**Exercise:** Read the entries below and pull out each line with the string "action".

**Records for the task:**
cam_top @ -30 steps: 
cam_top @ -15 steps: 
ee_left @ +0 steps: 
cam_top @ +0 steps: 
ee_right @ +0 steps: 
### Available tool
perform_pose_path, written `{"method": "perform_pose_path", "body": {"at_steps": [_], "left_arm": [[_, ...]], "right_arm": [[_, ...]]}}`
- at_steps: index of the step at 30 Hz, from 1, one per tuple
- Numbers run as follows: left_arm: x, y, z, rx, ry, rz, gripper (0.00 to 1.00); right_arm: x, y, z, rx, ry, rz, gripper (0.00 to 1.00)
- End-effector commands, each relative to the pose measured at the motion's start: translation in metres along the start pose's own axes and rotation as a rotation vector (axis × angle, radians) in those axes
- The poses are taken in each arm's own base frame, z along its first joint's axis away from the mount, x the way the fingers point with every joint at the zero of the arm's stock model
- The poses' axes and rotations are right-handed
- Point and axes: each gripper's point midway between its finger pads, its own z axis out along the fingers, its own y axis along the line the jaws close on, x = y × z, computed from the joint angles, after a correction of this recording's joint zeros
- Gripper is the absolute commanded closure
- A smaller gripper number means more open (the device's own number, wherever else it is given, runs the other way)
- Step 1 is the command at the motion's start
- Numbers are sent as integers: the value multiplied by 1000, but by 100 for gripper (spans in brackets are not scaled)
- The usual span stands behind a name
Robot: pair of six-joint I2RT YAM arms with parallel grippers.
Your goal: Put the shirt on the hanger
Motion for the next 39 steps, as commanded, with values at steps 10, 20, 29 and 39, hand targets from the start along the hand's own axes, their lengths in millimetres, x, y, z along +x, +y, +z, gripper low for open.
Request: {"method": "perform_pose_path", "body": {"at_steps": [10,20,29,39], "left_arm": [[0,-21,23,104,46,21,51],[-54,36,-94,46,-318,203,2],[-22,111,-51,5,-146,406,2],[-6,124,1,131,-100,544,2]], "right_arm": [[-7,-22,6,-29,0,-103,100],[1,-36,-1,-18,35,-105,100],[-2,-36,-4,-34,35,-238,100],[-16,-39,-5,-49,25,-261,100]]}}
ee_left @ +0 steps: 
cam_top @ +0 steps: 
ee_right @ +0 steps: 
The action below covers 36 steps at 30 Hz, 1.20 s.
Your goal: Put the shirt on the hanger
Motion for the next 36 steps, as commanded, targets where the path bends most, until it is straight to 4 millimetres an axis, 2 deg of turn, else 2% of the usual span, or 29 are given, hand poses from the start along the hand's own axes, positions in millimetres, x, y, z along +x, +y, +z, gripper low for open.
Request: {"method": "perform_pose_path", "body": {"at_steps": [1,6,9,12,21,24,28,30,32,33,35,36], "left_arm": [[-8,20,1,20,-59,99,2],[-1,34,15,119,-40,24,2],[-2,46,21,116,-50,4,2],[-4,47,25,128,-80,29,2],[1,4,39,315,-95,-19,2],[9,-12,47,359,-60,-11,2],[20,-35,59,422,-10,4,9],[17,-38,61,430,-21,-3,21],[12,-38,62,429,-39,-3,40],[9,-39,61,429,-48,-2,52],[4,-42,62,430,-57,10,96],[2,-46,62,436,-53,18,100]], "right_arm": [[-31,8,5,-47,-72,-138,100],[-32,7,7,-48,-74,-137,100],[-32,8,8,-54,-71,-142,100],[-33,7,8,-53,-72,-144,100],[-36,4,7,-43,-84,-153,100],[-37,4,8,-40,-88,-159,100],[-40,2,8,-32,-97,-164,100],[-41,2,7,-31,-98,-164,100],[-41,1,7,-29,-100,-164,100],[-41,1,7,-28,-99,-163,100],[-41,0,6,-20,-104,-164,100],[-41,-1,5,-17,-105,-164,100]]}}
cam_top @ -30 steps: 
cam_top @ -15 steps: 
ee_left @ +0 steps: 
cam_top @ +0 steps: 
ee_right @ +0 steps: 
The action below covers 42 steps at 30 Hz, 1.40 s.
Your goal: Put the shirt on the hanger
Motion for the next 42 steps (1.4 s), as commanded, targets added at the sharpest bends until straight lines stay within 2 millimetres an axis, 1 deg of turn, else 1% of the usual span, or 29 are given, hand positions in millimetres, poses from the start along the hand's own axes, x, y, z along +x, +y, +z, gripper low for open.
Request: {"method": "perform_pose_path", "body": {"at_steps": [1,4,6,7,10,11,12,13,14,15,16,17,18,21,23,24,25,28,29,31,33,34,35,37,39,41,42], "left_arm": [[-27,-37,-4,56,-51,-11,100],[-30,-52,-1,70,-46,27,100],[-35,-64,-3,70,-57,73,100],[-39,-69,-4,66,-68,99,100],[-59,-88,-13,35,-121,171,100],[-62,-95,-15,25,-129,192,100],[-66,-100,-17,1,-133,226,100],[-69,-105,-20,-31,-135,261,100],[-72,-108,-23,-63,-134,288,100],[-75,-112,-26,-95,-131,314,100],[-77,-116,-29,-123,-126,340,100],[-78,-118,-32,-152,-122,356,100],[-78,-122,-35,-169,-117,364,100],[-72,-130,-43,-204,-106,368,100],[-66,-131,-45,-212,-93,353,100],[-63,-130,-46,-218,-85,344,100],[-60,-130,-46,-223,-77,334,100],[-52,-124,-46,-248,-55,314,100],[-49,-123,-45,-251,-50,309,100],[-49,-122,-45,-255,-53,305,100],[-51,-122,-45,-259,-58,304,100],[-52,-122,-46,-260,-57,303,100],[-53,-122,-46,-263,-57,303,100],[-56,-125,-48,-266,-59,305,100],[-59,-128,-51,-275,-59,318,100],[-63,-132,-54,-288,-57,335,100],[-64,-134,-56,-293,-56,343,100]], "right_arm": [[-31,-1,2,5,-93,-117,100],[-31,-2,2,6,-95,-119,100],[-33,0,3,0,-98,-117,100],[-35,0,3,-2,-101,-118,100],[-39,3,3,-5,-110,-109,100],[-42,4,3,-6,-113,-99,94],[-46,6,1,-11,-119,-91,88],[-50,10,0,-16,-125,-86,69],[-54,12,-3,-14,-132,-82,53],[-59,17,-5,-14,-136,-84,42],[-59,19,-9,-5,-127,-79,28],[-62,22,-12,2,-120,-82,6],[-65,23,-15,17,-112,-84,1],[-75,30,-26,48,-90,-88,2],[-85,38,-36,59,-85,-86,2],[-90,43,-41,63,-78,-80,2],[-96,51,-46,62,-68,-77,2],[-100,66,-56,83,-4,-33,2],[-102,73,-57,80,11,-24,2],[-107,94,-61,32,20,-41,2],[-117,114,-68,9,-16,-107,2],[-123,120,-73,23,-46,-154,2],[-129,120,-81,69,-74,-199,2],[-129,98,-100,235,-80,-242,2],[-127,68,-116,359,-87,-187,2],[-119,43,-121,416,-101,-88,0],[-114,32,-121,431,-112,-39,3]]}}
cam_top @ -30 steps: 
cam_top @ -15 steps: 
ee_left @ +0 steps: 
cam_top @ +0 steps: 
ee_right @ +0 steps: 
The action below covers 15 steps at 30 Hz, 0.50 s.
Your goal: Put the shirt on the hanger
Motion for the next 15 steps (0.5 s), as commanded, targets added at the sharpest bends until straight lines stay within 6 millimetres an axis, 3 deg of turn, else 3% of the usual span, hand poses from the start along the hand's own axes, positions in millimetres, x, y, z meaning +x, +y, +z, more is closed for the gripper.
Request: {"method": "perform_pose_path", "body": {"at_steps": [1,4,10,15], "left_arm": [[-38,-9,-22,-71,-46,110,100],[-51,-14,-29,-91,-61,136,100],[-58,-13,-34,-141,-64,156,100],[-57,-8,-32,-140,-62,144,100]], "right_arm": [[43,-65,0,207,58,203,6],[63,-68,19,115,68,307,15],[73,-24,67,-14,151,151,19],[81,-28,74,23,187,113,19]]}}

**Output for this exercise:**
The action below covers 36 steps at 30 Hz, 1.20 s.
The action below covers 42 steps at 30 Hz, 1.40 s.
The action below covers 15 steps at 30 Hz, 0.50 s.

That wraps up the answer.